__Your instructions__: Gather from the listing below each line that includes the word "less", and copy it.

__Record excerpts__:
══════

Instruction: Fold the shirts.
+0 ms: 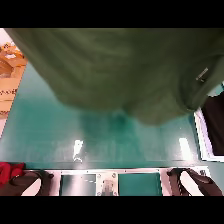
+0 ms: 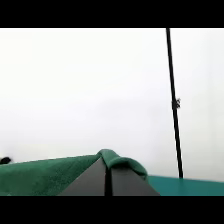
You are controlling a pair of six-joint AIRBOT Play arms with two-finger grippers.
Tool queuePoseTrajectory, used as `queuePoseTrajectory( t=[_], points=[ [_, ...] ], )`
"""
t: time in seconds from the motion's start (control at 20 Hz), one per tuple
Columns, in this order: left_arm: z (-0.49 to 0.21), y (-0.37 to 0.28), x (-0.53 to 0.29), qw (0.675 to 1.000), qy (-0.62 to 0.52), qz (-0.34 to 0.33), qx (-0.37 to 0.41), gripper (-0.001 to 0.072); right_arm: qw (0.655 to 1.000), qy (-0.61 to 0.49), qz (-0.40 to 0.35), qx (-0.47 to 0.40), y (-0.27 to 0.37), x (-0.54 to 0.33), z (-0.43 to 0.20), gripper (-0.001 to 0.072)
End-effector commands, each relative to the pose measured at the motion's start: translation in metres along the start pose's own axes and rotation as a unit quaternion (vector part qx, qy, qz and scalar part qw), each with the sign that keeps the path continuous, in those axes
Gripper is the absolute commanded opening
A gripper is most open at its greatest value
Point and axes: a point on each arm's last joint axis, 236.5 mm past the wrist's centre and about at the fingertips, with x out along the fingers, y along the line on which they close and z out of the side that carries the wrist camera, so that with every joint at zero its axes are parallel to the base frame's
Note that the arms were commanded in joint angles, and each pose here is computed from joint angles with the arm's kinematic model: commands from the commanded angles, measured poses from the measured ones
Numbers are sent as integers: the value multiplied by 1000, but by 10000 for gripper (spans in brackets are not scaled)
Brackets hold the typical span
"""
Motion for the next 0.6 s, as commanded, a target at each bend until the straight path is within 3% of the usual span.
queuePoseTrajectory(
  t=[0.0, 0.2, 0.4, 0.55],
  points=[
    [-60, 10, 58, 995, 86, -26, -38, 21, 997, 71, -16, 35, -39, 31, -43, 20],
    [-199, 5, 156, 957, 233, -90, -145, 21, 975, 177, -48, 123, -116, 81, -143, 21],
    [-377, -35, 231, 901, 372, -121, -186, 21, 927, 293, -87, 217, -190, 110, -282, 21],
    [-474, -77, 259, 871, 430, -135, -197, 22, 886, 352, -118, 276, -232, 117, -372, 21]
  ],
)
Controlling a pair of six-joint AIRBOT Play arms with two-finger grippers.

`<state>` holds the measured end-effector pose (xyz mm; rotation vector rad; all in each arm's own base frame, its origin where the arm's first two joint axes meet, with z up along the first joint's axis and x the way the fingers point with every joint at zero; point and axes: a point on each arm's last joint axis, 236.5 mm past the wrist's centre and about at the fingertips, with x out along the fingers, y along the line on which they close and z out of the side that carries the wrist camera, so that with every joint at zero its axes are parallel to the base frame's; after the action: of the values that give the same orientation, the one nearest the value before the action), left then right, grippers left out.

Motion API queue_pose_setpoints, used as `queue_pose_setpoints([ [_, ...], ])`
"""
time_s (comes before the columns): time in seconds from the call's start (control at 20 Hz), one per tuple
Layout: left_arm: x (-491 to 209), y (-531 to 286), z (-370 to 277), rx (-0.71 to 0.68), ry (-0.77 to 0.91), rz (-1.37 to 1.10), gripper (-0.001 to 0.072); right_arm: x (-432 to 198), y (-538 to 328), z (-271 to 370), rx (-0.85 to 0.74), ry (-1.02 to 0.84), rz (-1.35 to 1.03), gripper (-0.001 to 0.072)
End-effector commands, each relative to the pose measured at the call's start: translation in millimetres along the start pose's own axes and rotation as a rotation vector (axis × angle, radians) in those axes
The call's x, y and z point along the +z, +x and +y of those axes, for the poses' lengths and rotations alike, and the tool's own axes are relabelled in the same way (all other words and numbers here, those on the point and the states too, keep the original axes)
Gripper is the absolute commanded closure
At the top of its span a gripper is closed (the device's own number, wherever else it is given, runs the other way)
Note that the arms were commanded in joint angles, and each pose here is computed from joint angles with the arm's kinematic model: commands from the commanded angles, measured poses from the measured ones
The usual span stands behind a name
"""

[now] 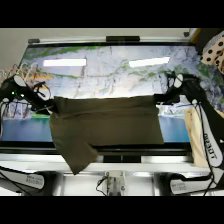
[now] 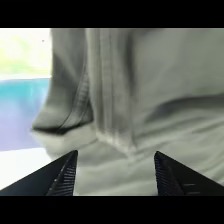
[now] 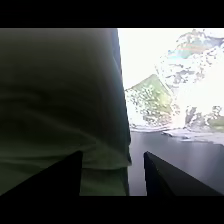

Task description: Fold the shirts.

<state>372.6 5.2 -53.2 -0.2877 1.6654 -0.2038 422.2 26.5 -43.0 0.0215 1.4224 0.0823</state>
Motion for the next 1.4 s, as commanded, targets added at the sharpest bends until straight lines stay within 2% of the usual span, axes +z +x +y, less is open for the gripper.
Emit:
queue_pose_setpoints([
  [0.0, -13, -49, 2, -0.009, -0.006, -0.013, 0.0169, -34, -42, -17, -0.031, -0.091, 0.181, 0.0201],
  [0.05, -25, -61, 7, -0.012, -0.027, -0.021, 0.0246, -47, -52, -22, -0.007, -0.070, 0.220, 0.0201],
  [0.1, -38, -66, 7, -0.039, -0.052, -0.029, 0.0262, -58, -61, -26, 0.029, -0.032, 0.236, 0.0201],
  [0.25, -97, -33, -16, -0.248, -0.131, -0.053, 0.0259, -84, -75, -38, 0.106, 0.080, 0.196, 0.0201],
  [0.35, -137, 10, -23, -0.313, -0.214, -0.067, 0.0258, -103, -76, -45, 0.124, 0.139, 0.168, 0.0201],
  [0.55, -196, 64, -26, -0.324, -0.248, 0.002, 0.0258, -125, -76, -42, 0.136, 0.164, 0.155, 0.0201],
  [0.85, -195, 77, -20, -0.282, -0.219, -0.005, 0.0258, -120, -75, -37, 0.158, 0.173, 0.133, 0.0201],
  [1.35, -208, 83, -37, -0.287, -0.125, 0.077, 0.0261, -122, -75, -37, 0.155, 0.172, 0.138, 0.0201],
])
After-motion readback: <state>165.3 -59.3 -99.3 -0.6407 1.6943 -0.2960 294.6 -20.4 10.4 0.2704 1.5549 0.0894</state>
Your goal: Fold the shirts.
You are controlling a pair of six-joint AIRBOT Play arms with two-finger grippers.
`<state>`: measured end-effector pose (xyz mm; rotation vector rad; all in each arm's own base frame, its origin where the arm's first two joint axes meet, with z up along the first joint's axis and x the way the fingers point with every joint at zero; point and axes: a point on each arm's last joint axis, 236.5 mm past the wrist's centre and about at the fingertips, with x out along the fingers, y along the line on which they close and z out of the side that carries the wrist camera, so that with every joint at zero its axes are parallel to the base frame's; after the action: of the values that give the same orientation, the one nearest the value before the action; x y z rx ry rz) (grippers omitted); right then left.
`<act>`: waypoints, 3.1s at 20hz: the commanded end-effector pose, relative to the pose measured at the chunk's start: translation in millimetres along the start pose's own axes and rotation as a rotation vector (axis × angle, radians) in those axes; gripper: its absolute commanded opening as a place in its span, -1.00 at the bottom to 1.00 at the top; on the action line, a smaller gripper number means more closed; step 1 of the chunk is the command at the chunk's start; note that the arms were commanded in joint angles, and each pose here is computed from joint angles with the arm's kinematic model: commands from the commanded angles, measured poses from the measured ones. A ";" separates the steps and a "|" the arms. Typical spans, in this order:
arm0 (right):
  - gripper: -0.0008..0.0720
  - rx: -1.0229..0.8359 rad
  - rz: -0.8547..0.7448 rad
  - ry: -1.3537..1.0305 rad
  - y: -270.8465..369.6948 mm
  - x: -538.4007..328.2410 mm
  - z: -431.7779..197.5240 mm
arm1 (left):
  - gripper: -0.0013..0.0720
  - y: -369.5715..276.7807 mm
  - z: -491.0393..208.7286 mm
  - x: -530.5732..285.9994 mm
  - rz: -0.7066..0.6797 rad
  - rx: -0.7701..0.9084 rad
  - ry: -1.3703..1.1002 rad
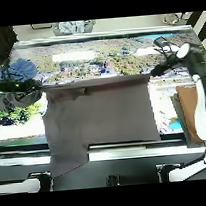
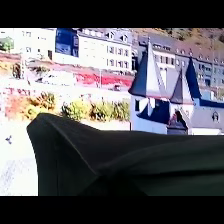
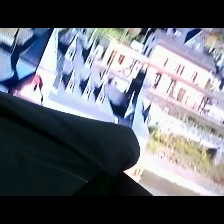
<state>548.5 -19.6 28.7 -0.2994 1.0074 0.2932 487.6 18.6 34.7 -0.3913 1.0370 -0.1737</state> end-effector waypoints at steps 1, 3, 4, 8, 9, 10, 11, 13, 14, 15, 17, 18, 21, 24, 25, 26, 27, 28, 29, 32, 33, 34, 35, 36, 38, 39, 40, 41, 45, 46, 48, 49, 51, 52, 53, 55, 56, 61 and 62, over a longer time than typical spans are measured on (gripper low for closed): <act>-0.82 0.132 -0.146 -0.292 -32.1 19.8 66.2 | -0.88 17.1 34.4 46.3 0.012 -0.054 -0.128; -0.82 0.148 -0.174 -0.348 -40.0 20.4 77.2 | -0.88 13.6 57.5 55.8 0.022 -0.035 -0.199; -0.82 0.151 -0.167 -0.334 -38.7 26.5 73.3 | -0.88 11.1 64.9 59.9 0.024 -0.028 -0.223; -0.82 0.134 -0.090 -0.165 -19.1 54.4 33.9 | -0.88 3.3 50.8 82.3 0.008 -0.023 -0.163; -0.81 0.105 -0.086 -0.151 -18.5 52.0 31.1 | -0.88 2.6 46.1 80.6 0.001 -0.023 -0.141; -0.81 0.081 -0.087 -0.150 -19.1 43.2 32.2 | -0.88 2.2 46.5 72.4 -0.005 -0.021 -0.130; -0.82 0.075 -0.084 -0.142 -20.2 32.6 31.4 | -0.88 0.9 47.9 61.8 -0.014 -0.018 -0.119; -0.82 0.051 -0.052 -0.071 -9.8 14.0 18.1 | -0.87 -3.7 34.0 43.3 -0.046 -0.011 -0.027; -0.82 0.033 -0.012 -0.005 0.5 9.7 3.3 | -0.88 -5.7 15.4 38.8 -0.065 -0.010 0.058; -0.82 0.030 0.040 0.084 13.1 9.2 -17.7 | -0.88 -5.8 -10.2 36.9 -0.080 -0.011 0.164; -0.82 0.035 0.152 0.277 39.4 11.3 -64.1 | -0.88 2.2 -66.0 34.1 -0.068 -0.005 0.385; -0.82 0.021 0.205 0.362 50.1 9.4 -83.9 | -0.88 4.7 -89.0 30.9 -0.067 -0.018 0.472; -0.82 -0.018 0.254 0.482 57.9 -1.3 -110.7 | -0.88 5.7 -119.4 20.6 -0.077 -0.043 0.595; -0.82 -0.019 0.265 0.512 60.1 -4.8 -116.9 | -0.88 4.1 -124.5 16.5 -0.075 -0.065 0.622; -0.82 -0.017 0.269 0.517 60.9 -4.0 -118.0 | -0.88 4.0 -125.4 17.0 -0.072 -0.076 0.627; -0.82 -0.007 0.277 0.520 62.9 -1.5 -118.9 | -0.88 4.6 -127.4 19.0 -0.066 -0.097 0.630; -0.82 0.011 0.294 0.527 67.1 1.6 -120.3 | -0.88 5.6 -130.9 21.1 -0.062 -0.115 0.637; -0.82 0.027 0.308 0.536 70.5 5.3 -122.4 | -0.88 6.9 -135.6 23.9 -0.063 -0.122 0.646; -0.82 0.042 0.323 0.542 74.3 9.1 -123.9 | -0.88 8.1 -140.1 26.3 -0.063 -0.130 0.657; -0.81 0.103 0.352 0.554 83.5 14.9 -124.8 | -0.87 9.2 -145.2 28.6 -0.063 -0.151 0.673; -0.58 0.119 0.373 0.546 88.7 14.3 -121.9 | -0.71 9.0 -144.5 27.9 -0.063 -0.151 0.670; 0.22 0.122 0.407 0.543 95.8 10.9 -119.9 | -0.17 8.8 -143.0 25.7 -0.062 -0.155 0.672; 0.48 0.078 0.431 0.544 98.2 4.4 -121.1 | 0.36 8.7 -139.4 20.8 -0.062 -0.159 0.672; 0.48 0.023 0.431 0.564 93.9 -7.5 -126.6 | 0.39 10.3 -131.1 12.6 -0.064 -0.156 0.661; 0.48 0.016 0.387 0.593 71.1 -37.9 -137.2 | 0.39 14.7 -112.4 -11.7 -0.060 -0.153 0.614; 0.48 0.054 0.375 0.580 58.0 -54.3 -140.2 | 0.40 18.5 -107.0 -24.7 -0.053 -0.160 0.586; 0.48 0.102 0.371 0.565 47.4 -68.5 -143.1 | 0.40 21.8 -106.2 -37.9 -0.047 -0.172 0.564; 0.48 0.150 0.364 0.546 37.2 -80.8 -147.3 | 0.39 23.5 -112.0 -47.8 -0.044 -0.188 0.555; 0.48 0.257 0.310 0.537 49.2 -81.6 -205.1 | 0.39 16.7 -227.4 -39.8 -0.054 -0.268 0.627; 0.48 0.256 0.336 0.529 66.7 -77.2 -219.4 | 0.39 15.2 -261.4 -36.3 -0.061 -0.266 0.650; 0.48 0.234 0.360 0.546 89.0 -76.0 -248.7 | 0.39 15.1 -315.7 -37.1 -0.074 -0.266 0.689; 0.48 0.211 0.362 0.560 93.3 -77.9 -259.0 | 0.39 15.4 -330.9 -38.0 -0.079 -0.275 0.695; 0.48 0.201 0.356 0.565 95.1 -81.5 -263.7 | 0.39 14.0 -347.8 -38.2 -0.083 -0.291 0.707; 0.48 0.201 0.355 0.558 95.4 -82.6 -262.2 | 0.39 12.1 -353.0 -37.0 -0.087 -0.297 0.713; 0.48 0.201 0.356 0.560 95.7 -83.1 -262.4 | 0.39 11.7 -357.3 -34.7 -0.088 -0.307 0.714; 0.48 0.201 0.357 0.562 95.9 -83.3 -262.8 | 0.39 10.5 -357.8 -28.7 -0.092 -0.326 0.691; 0.48 0.200 0.354 0.563 95.2 -83.2 -263.2 | 0.39 12.0 -357.2 -26.2 -0.087 -0.329 0.679; 0.62 0.210 0.312 0.634 90.3 -83.3 -283.7 | 0.35 -0.9 -355.0 -15.4 -0.136 -0.401 0.631; 0.62 0.218 0.319 0.657 94.7 -81.8 -292.5 | 0.04 -1.6 -358.1 -15.3 -0.138 -0.407 0.637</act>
<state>257.5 -45.5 -48.6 -0.0222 1.6771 0.4110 166.9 -59.1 -105.5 -0.7825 1.7171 -0.2410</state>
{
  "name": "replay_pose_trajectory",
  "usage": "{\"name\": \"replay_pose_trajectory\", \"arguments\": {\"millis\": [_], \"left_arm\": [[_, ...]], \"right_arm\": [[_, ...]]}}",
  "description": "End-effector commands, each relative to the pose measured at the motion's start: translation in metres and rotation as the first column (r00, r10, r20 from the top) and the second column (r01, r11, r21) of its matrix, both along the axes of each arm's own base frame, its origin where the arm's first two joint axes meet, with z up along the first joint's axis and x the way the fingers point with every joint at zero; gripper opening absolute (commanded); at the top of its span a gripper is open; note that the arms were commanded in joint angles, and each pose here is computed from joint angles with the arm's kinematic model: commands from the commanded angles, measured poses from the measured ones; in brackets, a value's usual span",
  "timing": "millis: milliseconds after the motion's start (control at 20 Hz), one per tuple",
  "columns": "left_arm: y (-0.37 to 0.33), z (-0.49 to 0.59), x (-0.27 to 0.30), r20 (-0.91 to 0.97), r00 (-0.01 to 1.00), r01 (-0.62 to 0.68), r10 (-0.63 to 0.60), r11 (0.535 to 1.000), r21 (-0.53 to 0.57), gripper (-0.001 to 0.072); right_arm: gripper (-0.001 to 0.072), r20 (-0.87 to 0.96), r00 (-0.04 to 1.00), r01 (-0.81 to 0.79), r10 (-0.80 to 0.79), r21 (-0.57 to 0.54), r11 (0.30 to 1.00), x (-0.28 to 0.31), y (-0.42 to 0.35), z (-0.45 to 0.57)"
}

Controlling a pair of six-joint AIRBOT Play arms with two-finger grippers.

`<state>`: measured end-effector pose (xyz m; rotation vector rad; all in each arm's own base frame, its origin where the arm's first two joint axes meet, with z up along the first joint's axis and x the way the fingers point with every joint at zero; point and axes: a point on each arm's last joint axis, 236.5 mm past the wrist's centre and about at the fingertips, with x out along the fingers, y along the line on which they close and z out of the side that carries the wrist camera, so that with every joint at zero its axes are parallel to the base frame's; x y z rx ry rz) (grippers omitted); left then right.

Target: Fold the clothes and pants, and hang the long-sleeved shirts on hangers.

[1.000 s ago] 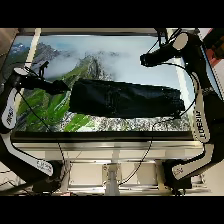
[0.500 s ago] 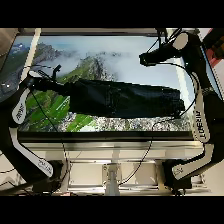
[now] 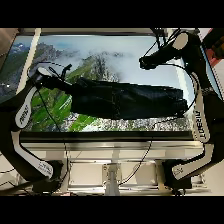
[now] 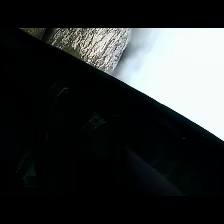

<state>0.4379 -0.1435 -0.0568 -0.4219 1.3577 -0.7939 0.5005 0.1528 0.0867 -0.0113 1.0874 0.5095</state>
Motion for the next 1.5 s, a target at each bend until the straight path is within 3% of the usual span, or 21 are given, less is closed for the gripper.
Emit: {"name": "replay_pose_trajectory", "arguments": {"millis": [0, 200, 350, 550, 750, 900, 1100, 1450], "left_arm": [[0.010, 0.067, 0.002, 0.039, 0.994, -0.099, 0.100, 0.995, -0.014, 0.0017], [0.017, 0.157, -0.007, 0.203, 0.965, -0.161, 0.163, 0.987, -0.027, 0.0017], [0.019, 0.200, -0.009, 0.323, 0.926, -0.196, 0.198, 0.980, -0.040, 0.0017], [0.022, 0.216, -0.002, 0.279, 0.901, -0.320, 0.331, 0.943, -0.087, 0.0017], [0.015, 0.218, -0.003, 0.253, 0.904, -0.327, 0.344, 0.939, -0.107, 0.0017], [0.006, 0.220, -0.001, 0.263, 0.902, -0.321, 0.341, 0.940, -0.116, 0.0017], [-0.019, 0.216, 0.013, 0.296, 0.892, -0.315, 0.342, 0.939, -0.134, 0.0017], [-0.122, 0.208, 0.028, 0.392, 0.866, -0.254, 0.310, 0.948, -0.191, 0.0017]], "right_arm": [[0.0051, -0.047, 0.999, -0.023, 0.022, -0.017, 1.000, -0.011, -0.001, -0.009], [0.0050, -0.133, 0.991, 0.036, -0.030, 0.044, 0.998, -0.020, 0.023, -0.047], [0.0049, -0.177, 0.984, 0.041, -0.012, 0.160, 0.986, -0.026, 0.090, -0.081], [0.0048, -0.127, 0.992, 0.012, 0.020, 0.246, 0.969, -0.032, 0.194, -0.115], [0.0047, 0.048, 0.993, 0.085, -0.112, 0.383, 0.920, -0.007, 0.263, -0.100], [0.0047, 0.045, 0.980, 0.150, -0.194, 0.476, 0.866, 0.004, 0.290, -0.092], [0.0048, -0.006, 0.988, 0.143, -0.155, 0.422, 0.895, -0.002, 0.288, -0.114], [0.0050, 0.007, 0.975, 0.217, -0.220, 0.159, 0.963, 0.037, 0.128, -0.086]]}}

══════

__Response to this task__:
Motion for the next 1.4 s, as commanded, targets added at the sharpest bends until straight lines stay within 2% of the usual span, axes +z +x +y, less is open for the gripper.
Motion for the next 1.5 s, a target at each bend until the straight path is within 3% of the usual span, or 21 are given, less is closed for the gripper.

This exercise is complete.